I could spend a lot of time analyzing the way this is going to impact national security policy writ large, and speculating about whether the war in Afghanistan or possible contingency operations elsewhere will go different under our new Republican overlords, but really, it would just be more of the same: if you're expecting major change in a field of governance that's primarily shaped by executive prerogatives and furthermore subject to the substantial influence of entrenched interests in government and industry, then you're probably wrong. (And really, for Republicans in Congress to take foreign/security policy down a different path, wouldn't they first need to get on the same page with one another?)
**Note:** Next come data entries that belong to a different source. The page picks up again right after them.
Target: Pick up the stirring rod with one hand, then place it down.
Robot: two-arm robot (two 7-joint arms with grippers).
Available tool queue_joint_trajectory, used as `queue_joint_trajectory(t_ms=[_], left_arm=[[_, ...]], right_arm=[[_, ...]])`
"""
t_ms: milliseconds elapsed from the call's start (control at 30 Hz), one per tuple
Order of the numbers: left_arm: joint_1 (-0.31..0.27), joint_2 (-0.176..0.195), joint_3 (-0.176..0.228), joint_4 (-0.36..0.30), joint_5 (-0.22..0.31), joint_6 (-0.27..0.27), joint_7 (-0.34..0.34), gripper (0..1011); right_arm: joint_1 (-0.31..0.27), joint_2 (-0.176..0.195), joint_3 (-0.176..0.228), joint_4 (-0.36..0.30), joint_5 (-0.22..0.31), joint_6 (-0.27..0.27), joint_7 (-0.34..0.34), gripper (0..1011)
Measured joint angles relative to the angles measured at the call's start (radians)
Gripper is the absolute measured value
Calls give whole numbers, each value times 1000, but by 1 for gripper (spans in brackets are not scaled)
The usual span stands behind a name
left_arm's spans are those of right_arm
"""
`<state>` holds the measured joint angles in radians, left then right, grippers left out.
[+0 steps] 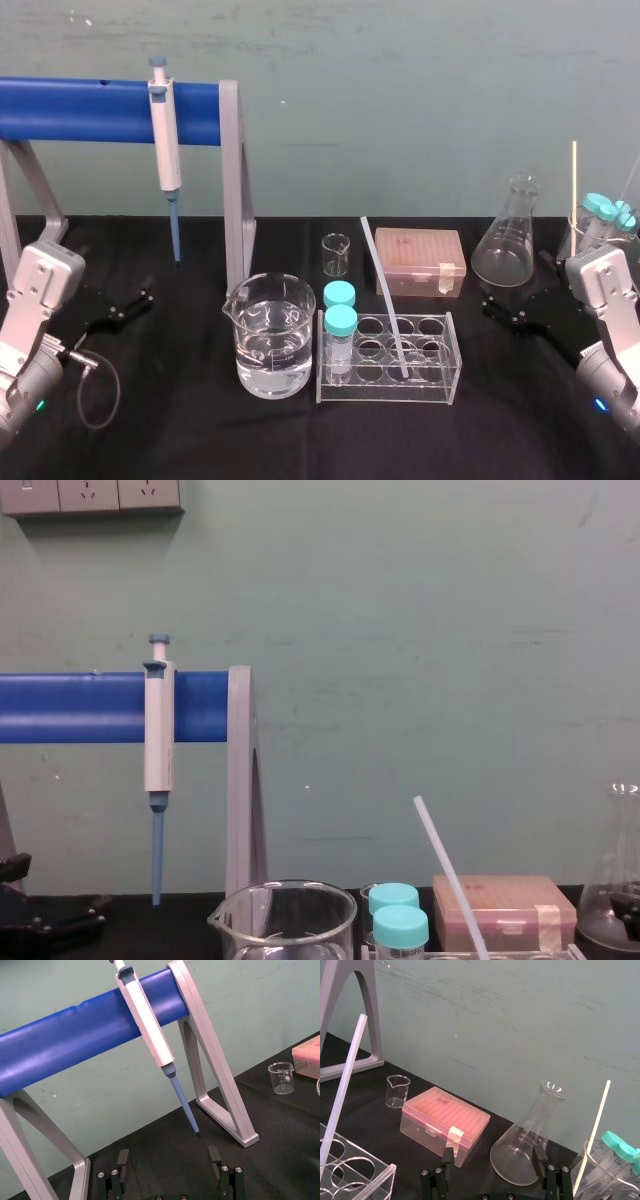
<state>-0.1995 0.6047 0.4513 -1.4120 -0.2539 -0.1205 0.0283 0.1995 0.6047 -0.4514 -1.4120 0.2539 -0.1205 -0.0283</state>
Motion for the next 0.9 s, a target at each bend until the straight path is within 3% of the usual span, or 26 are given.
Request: queue_joint_trajectory(t_ms=[900], left_arm=[[0, 0, 0, 0, 0, 0, 0, 1000]], right_arm=[[0, 0, 0, 0, 0, 0, 0, 1000]])
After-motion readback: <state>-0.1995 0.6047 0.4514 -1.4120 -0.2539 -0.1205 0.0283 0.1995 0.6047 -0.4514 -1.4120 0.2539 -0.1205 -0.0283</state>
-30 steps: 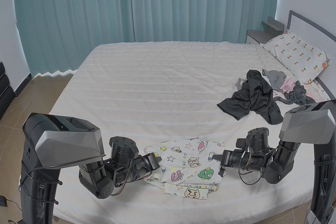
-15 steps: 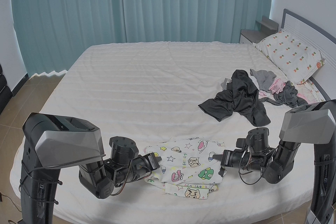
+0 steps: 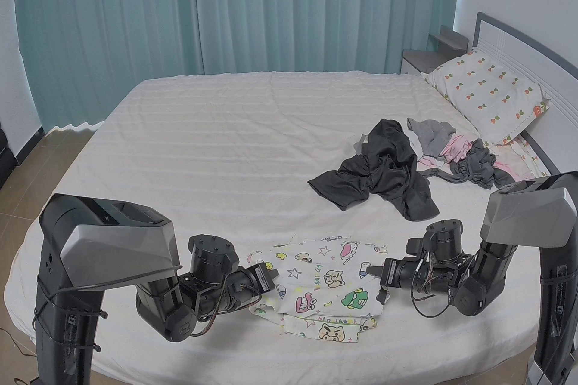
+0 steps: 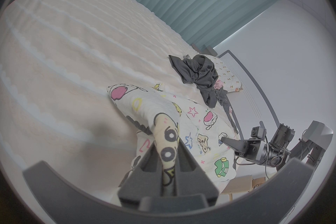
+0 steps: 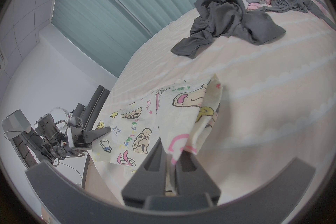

So here's my ballsy prediction for the next two years of security policy: Republicans will say that Democratic priorities are passive, stupid, and dangerous. Democrats will say that Republican priorities are aggressive, stupid, and dangerous. We'll figure out a way to leave Afghanistan that will be alternatingly criticized as too hasty and too slow. Defense contractors will continue to turn a profit. And then we'll do this all over again in 2012.

4 comments:

  1. Gulliver is back! This is something to hold onto in the changing fortunes of time.

    ReplyDelete
  2. Gulliver:

    Did you see the George Friedman (Stratfor) piece on the next two years (as opposed to his books on the next decade or next 100 years)? In it he argues that since POTUS will be blocked legislatively for the next two years, one way he may choose to define himself is as a foreign policy president, and one way he might choose to do *that* might be by instituting a bombing campaign against Iran. I have objections both small - Friedman neglects Hezbollah and Israel - and big - I simply don't perceive Obama as a president whose decision-making calculus includes bombing foreign countries for electoral gain, even if I can't articulate why.

    The question I'd ask you relates to BRAC. We have seen military-related pork barrel politics eliminated on at least one occasion. Assume there's a fiscal crisis in the United States - an absolutely jaw-dropping assumption. Is it possible we could see a BRAC-equivalent emerge? *I agree with most of what you write.* Defense spending constitutes, I think, 20% of the budget and more (obviously) of discretionary spending, and hence attempts to obtain (shares of) that spending are great. Nonetheless, there are institutional mechanisms that have been used to circumvent defense spending distributional politics, such as a SECDEF who *has* terminated programs (as you note, no easy feat) as well as BRAC, and in extreme times - once more, say, a fiscal crisis - I wonder whether such a mechanism or mechanisms could return.

    ADTS

    ReplyDelete
  3. Re: closing of JFCOM
    From the perspective of one employed at JFCOM - it is high time we cut some of the waste here. We have an intelligence directorate but have no area of responsibility (AOR)to be concerned about, we have a strategy directorate but again, with no AOR, why? Most of the cuts are the excessive overhead required to support a 4-star HQ - a HQ that has long outlived it's usefulness. Sure there are missions performed by parts of the command that are needed but we certainly don't need a massive 4-star HQ to do those.